Комнаты отогрелись, гололедица на полу оттаяла, и Катя раздвинула голубенькие занавески. Розовое зимнее солнце проникло сквозь наросты инея, и на пол легла причудливая тень от цветочной кадки.
Мать слезла с кровати и стала молча рыться у дочери в сумке.
- Что ты?! Чего там ищешь?! - Катя уставилась на мать, которая вела себя, словно лунатик. - Привезла я тебе... Там печенье внизу, вот мы чаю выпьем...
Мать безразлично села.
«Ну, заскоки...» - подумала Катя.
- А не приезжала я из-за дел, дел всяких пропасть! - сказала она громко и беззаботно.
- Да-а, - протянула мать, и Катя истолковала это как знак одобрения.
- В Москве не то что здесь! Только успевай! Вертись! - Катя и оправдывалась и отчасти припугивала мать: ее оправдания настолько весомы, что в самой матери могут вызвать чувство невольной вины перед обремененной непосильными заботами дочерью. - Фатима-то была у тебя?

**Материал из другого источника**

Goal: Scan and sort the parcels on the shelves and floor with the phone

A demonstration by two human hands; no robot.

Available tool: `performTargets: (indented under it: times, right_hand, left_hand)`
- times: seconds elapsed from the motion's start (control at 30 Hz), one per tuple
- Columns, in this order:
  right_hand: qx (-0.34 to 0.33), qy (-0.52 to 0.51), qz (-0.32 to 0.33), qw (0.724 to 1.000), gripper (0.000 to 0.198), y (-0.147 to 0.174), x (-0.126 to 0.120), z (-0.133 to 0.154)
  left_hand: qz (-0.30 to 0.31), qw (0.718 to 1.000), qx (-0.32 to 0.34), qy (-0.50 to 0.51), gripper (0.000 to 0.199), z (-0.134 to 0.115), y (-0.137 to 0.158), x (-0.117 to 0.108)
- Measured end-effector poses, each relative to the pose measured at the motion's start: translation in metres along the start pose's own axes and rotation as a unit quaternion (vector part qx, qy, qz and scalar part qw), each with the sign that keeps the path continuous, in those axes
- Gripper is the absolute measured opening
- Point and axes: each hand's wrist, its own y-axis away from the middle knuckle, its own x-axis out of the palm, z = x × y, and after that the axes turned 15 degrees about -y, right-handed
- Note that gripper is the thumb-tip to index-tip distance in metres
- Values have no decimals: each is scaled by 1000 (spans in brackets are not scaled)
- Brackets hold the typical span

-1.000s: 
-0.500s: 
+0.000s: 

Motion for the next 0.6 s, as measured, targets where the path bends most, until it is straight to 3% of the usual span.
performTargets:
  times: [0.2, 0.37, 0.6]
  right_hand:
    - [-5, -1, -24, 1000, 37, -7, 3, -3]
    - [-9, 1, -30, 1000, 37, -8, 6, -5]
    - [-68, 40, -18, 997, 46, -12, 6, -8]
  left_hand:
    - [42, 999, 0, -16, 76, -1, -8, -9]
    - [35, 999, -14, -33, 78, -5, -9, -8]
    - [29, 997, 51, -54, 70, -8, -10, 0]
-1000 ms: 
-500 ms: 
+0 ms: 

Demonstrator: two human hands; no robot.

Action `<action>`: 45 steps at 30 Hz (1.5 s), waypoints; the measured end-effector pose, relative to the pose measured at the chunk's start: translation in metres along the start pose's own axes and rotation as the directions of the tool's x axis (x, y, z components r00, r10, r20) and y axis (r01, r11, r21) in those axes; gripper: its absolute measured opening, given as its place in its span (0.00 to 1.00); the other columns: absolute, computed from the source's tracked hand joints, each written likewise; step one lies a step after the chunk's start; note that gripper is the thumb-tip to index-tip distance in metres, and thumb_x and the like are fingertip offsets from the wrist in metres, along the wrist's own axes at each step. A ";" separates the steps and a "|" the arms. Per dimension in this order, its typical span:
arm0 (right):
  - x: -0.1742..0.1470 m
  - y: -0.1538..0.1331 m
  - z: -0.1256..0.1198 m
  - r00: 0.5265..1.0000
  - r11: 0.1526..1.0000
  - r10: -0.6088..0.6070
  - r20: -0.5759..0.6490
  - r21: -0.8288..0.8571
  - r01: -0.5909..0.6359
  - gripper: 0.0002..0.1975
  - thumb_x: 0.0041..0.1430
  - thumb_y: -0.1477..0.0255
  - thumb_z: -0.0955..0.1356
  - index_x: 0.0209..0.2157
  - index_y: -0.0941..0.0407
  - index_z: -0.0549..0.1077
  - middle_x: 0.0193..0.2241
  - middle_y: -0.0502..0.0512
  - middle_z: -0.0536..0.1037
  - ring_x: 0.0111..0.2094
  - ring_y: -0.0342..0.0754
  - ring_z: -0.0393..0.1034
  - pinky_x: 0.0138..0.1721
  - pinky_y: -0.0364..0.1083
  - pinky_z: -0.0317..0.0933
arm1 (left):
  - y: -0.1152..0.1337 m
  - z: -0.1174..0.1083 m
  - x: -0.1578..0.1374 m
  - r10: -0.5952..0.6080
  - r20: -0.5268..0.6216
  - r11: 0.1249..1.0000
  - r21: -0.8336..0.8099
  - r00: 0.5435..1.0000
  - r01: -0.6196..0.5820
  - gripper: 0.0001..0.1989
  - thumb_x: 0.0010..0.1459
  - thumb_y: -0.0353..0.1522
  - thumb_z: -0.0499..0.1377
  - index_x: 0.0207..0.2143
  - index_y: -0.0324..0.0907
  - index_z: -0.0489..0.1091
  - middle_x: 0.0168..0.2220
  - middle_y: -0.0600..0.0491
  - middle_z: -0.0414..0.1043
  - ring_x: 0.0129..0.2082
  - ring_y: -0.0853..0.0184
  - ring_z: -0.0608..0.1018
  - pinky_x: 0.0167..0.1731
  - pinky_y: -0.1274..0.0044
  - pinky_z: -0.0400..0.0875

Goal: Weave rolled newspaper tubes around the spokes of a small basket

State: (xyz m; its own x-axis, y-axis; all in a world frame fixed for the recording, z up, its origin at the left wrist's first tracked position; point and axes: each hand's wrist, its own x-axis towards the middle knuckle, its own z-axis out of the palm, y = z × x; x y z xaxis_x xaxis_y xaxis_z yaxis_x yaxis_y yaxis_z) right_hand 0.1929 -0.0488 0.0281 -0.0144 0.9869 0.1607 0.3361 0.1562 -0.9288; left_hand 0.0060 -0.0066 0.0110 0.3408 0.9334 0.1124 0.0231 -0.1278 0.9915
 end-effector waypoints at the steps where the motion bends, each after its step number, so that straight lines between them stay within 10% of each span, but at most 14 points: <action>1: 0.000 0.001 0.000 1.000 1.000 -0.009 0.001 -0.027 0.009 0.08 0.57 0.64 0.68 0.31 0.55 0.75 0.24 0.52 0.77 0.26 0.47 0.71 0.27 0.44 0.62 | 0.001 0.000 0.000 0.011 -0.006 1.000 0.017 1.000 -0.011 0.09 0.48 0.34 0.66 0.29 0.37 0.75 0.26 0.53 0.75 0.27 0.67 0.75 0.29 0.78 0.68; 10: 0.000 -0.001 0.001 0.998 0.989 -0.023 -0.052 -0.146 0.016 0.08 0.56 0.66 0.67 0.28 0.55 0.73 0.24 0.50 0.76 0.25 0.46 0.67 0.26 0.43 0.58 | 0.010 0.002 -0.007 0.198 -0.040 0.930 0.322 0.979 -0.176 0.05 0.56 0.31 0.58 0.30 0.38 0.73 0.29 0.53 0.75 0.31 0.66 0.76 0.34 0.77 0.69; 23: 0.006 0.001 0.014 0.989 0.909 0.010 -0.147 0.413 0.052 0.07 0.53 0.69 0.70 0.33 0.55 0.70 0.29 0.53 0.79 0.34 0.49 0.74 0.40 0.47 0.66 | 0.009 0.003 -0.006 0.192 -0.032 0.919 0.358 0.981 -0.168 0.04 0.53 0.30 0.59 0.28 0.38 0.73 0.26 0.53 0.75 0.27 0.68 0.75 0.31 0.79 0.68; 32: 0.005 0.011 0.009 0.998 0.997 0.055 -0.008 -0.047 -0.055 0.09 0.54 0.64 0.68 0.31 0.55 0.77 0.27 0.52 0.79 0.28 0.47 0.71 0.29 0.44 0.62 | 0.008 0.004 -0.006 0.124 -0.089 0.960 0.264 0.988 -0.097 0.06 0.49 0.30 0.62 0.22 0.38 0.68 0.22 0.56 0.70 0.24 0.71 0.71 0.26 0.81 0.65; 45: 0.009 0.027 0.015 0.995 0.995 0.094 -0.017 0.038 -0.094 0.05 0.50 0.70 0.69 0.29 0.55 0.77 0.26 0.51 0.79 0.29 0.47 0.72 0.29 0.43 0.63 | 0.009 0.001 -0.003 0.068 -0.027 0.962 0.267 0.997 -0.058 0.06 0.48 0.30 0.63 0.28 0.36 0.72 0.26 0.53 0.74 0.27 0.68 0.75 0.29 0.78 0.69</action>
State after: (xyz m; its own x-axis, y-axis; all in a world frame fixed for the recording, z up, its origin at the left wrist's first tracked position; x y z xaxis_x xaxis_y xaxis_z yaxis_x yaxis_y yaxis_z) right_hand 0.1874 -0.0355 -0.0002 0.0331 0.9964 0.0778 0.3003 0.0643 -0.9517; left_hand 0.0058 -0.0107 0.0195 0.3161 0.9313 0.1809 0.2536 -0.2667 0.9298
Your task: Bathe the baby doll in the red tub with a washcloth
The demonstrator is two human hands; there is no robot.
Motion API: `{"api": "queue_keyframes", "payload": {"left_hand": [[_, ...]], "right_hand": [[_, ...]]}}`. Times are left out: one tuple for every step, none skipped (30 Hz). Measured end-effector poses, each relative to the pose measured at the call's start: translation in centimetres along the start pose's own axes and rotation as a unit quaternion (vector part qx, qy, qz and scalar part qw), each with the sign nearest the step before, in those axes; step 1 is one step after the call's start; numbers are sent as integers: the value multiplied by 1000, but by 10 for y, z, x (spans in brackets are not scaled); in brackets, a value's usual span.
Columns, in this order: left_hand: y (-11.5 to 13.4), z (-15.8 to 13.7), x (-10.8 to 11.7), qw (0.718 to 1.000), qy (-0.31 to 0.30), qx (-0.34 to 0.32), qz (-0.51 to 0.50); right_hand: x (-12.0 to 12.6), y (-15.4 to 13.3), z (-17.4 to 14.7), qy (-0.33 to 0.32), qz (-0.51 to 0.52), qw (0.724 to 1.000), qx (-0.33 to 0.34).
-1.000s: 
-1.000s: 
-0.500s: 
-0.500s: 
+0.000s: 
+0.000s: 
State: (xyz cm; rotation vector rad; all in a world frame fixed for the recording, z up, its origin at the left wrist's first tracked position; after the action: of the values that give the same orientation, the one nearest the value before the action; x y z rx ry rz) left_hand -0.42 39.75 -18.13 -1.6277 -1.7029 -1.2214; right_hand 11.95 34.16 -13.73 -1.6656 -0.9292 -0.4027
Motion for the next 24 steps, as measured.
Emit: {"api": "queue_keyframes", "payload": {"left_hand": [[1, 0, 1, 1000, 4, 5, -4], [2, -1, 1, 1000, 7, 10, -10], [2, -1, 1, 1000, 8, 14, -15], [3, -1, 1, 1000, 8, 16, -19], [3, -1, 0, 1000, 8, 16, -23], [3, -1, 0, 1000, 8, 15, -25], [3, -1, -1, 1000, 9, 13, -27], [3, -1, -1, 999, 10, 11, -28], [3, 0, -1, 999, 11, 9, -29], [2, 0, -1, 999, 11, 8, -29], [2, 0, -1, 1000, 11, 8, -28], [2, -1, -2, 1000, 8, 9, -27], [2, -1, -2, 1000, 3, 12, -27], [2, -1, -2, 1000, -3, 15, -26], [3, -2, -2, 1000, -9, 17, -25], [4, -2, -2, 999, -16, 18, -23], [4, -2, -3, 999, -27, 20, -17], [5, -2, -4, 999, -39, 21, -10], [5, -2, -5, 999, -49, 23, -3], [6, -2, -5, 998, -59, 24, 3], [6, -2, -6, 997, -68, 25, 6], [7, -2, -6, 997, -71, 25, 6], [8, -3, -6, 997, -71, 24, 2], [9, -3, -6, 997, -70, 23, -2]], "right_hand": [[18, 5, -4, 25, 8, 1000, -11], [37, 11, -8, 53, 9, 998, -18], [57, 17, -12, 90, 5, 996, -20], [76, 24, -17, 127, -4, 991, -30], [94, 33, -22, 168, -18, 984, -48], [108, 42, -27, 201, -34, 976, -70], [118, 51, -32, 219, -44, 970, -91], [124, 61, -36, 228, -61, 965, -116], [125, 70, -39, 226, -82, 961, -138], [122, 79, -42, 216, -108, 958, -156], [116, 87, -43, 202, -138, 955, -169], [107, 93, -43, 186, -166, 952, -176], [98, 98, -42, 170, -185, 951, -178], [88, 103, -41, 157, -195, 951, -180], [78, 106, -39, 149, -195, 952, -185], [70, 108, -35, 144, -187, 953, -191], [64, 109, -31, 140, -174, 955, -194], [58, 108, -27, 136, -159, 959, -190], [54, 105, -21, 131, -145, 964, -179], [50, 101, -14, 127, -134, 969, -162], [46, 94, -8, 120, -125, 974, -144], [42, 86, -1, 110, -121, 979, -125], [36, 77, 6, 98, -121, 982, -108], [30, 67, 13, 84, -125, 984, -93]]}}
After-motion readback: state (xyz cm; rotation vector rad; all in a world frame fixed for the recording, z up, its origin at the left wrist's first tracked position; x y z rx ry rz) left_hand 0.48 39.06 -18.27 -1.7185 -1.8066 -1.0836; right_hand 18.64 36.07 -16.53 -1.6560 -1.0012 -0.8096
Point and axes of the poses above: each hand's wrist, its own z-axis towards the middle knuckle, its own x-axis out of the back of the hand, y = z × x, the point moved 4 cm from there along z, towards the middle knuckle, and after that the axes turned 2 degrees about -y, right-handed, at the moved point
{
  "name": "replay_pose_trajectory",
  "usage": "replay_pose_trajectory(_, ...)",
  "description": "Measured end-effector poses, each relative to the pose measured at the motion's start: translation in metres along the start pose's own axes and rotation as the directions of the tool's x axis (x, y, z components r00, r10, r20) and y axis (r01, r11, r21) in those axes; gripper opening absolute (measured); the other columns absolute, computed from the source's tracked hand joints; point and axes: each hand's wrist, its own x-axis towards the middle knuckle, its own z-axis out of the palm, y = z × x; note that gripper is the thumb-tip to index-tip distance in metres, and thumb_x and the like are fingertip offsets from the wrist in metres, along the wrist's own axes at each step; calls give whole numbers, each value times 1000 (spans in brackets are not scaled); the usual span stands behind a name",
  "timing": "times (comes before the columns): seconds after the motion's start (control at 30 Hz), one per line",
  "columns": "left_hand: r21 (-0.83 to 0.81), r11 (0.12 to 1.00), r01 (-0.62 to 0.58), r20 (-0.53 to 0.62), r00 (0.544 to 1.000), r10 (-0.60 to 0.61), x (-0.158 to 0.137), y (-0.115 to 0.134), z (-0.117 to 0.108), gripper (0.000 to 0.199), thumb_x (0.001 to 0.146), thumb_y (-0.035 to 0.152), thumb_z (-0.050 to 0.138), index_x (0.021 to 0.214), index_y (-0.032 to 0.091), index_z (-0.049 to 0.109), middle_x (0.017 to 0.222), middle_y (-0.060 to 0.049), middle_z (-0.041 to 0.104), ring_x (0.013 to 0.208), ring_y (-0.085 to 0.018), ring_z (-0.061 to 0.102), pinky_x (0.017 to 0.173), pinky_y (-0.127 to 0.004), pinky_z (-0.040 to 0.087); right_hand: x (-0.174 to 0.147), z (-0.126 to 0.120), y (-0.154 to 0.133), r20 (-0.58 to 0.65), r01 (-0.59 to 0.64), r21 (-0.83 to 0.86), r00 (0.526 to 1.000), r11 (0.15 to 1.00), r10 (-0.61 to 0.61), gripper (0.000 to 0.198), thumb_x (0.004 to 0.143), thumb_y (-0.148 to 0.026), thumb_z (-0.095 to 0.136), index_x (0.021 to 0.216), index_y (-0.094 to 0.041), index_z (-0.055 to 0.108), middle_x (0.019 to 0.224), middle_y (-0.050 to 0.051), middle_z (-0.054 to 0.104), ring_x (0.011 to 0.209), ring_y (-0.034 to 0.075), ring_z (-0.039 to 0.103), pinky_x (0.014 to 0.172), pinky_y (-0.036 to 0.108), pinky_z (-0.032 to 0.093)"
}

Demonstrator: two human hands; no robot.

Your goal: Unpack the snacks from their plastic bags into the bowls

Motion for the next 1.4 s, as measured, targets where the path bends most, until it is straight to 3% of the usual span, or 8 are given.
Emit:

- Была раз, - глухо отозвалась мать.
- Ну и люди, вот люди! - искренне возмутилась Катя, испытывая облегчение оттого, что ее собственная вина была лишь тенью чьей-то большей. - Нет, я к ней зайду, я ей скажу: «Ты мне обещание давала, деньги брала? Я понадеялась, а мать уже коростой покрылась с твоим-то уходом!» И Катя угрожающе повязала платок, собираясь нагрянуть в палатку, где Фатима принимала бутылки, но вдруг обернулась к матери:
- А отец Александр? Ведь он, бывало, всегда наведается, спросит, если тебя долго нет, лекарство принесет, в алтаре помолится, а тут...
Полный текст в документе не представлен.